## [Task objective]
The lines to copy are those holding the string "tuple" in the entries below.

## [Information]
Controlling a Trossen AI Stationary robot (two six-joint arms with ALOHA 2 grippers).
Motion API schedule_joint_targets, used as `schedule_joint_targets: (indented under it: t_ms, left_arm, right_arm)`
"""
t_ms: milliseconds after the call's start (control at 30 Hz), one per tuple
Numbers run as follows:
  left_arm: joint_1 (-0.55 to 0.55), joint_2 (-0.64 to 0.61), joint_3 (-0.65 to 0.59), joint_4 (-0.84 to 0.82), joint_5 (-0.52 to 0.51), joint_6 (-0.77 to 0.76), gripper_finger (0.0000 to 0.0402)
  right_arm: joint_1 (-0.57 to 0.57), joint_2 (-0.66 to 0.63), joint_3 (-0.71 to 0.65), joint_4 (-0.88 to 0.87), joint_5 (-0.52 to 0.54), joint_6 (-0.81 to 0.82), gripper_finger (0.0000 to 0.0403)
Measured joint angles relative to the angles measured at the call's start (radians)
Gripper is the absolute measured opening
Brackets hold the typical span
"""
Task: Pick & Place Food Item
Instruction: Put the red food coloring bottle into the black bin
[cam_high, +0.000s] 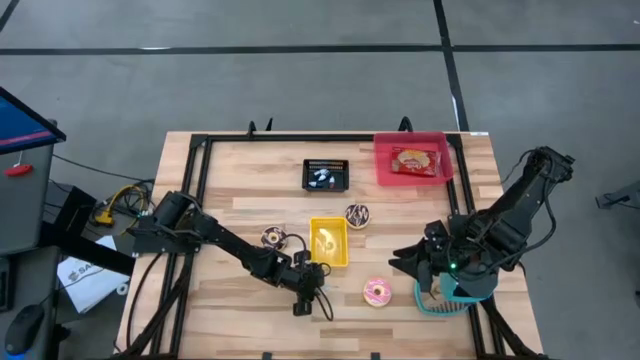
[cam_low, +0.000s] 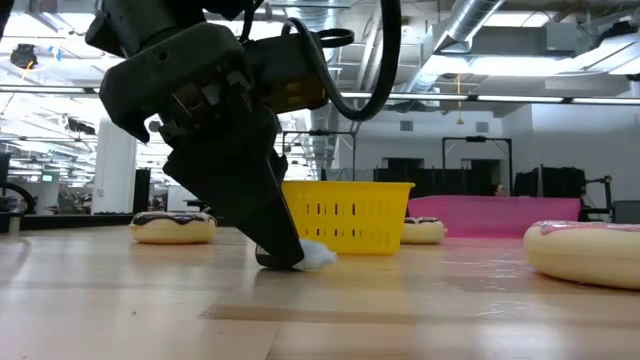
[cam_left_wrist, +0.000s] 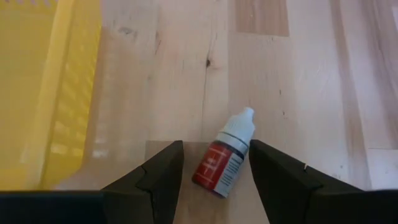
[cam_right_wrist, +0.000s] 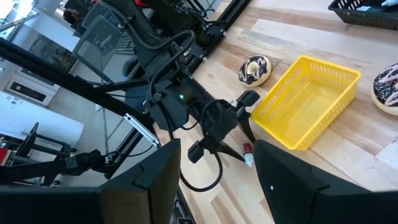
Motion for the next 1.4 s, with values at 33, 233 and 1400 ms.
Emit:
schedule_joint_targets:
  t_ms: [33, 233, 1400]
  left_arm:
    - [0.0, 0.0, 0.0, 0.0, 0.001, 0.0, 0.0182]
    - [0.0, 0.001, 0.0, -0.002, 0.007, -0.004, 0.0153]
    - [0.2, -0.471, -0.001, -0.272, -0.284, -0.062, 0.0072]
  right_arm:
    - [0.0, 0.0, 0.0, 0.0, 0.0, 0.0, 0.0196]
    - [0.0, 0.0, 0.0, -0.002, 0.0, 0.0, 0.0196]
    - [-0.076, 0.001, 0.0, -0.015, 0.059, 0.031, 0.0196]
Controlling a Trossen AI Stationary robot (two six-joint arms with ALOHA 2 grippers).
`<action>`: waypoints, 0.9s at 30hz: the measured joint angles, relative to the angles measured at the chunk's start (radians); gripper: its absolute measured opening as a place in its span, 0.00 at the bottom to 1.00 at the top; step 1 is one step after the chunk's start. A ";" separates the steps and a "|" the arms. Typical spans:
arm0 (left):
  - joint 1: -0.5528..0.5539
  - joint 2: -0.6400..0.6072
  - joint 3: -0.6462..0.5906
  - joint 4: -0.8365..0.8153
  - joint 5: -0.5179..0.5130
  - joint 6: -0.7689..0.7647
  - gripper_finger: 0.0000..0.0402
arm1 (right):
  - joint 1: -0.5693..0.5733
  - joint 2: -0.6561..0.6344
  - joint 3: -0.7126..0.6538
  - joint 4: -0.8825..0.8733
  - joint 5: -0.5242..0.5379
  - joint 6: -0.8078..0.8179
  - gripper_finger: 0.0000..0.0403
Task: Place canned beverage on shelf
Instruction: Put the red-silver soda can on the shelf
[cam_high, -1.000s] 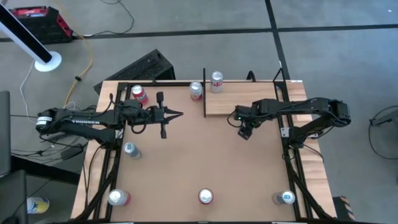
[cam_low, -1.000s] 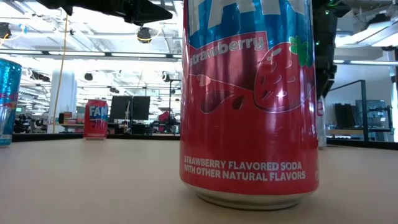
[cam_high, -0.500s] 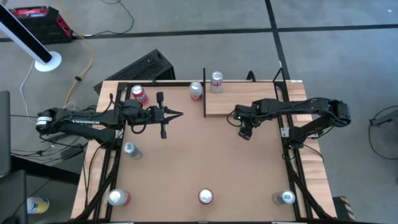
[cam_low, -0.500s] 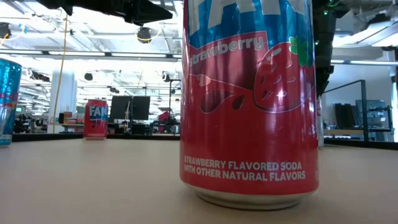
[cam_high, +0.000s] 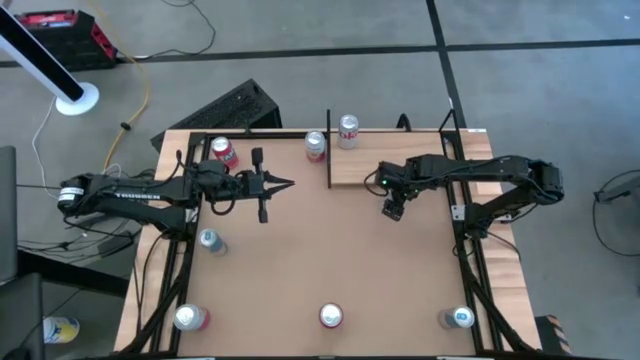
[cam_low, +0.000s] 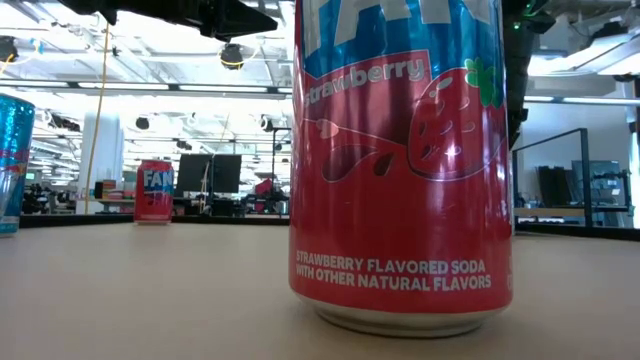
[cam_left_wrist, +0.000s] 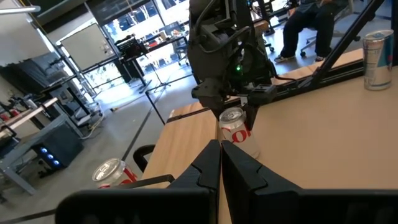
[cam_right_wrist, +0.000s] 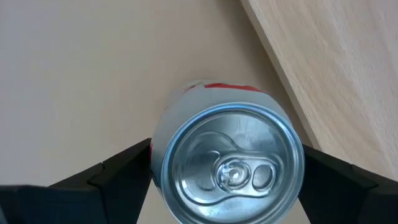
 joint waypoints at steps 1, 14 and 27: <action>0.000 0.000 0.000 0.000 0.000 0.000 0.00 | 0.000 0.000 0.000 0.000 0.000 0.000 0.92; 0.000 0.000 0.000 0.000 0.000 0.003 0.00 | 0.024 -0.003 0.015 -0.004 -0.054 -0.201 0.82; 0.000 0.000 0.000 0.001 0.000 0.003 0.00 | 0.014 0.021 0.244 0.056 -0.049 -0.647 0.84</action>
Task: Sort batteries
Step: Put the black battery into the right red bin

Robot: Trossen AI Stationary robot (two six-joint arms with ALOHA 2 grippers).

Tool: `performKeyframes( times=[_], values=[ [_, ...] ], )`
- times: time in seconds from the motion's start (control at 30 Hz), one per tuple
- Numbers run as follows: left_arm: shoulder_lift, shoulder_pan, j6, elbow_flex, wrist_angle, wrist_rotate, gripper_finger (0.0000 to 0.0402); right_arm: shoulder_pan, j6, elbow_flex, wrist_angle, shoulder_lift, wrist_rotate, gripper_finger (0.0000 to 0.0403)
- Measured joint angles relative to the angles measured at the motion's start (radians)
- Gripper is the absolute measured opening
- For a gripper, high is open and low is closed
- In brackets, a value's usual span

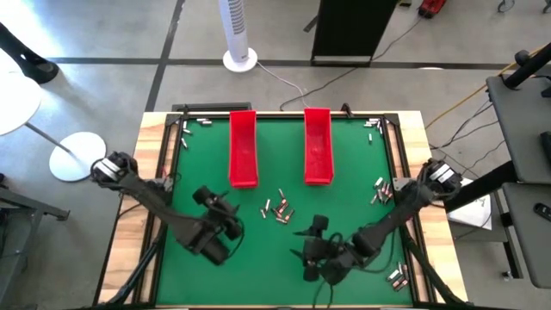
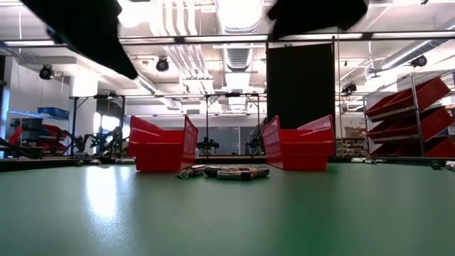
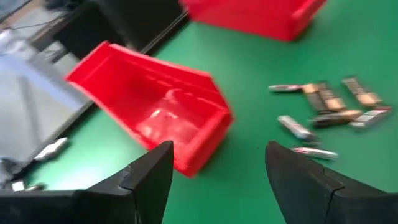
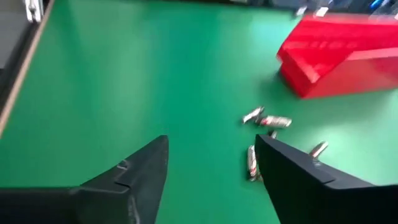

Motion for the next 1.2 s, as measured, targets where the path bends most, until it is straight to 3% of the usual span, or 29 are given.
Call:
performKeyframes(
  times=[0.17,0.27,0.4,0.57,0.67,0.87,1.2],
  values=[
    [-0.086,-0.056,0.141,-0.079,0.221,-0.013,0.023,-0.133,-0.032,-0.059,0.012,0.0,-0.209,0.0193],
    [-0.14,-0.038,0.38,-0.141,0.455,0.06,0.0228,-0.211,-0.154,-0.05,-0.017,0.0,-0.34,0.0176],
    [-0.195,0.0,0.742,-0.236,0.826,0.149,0.0214,-0.297,-0.304,0.048,-0.179,0.021,-0.461,0.0159],
    [-0.224,0.032,1.047,-0.354,1.153,0.103,0.0196,-0.364,-0.418,0.206,-0.421,0.135,-0.559,0.0142],
    [-0.241,0.051,1.074,-0.397,1.193,0.048,0.0189,-0.389,-0.476,0.284,-0.499,0.217,-0.614,0.0134],
    [-0.259,0.088,1.102,-0.433,1.178,0.048,0.0181,-0.408,-0.574,0.416,-0.663,0.308,-0.618,0.0128],
    [-0.256,0.108,1.118,-0.43,1.126,0.014,0.018,-0.423,-0.625,0.43,-0.69,0.339,-0.615,0.0134]
  ],
)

## [Final answer]
t_ms: milliseconds after the call's start (control at 30 Hz), one per tuple
- times: time in seconds from the motion's start (control at 30 Hz), one per tuple

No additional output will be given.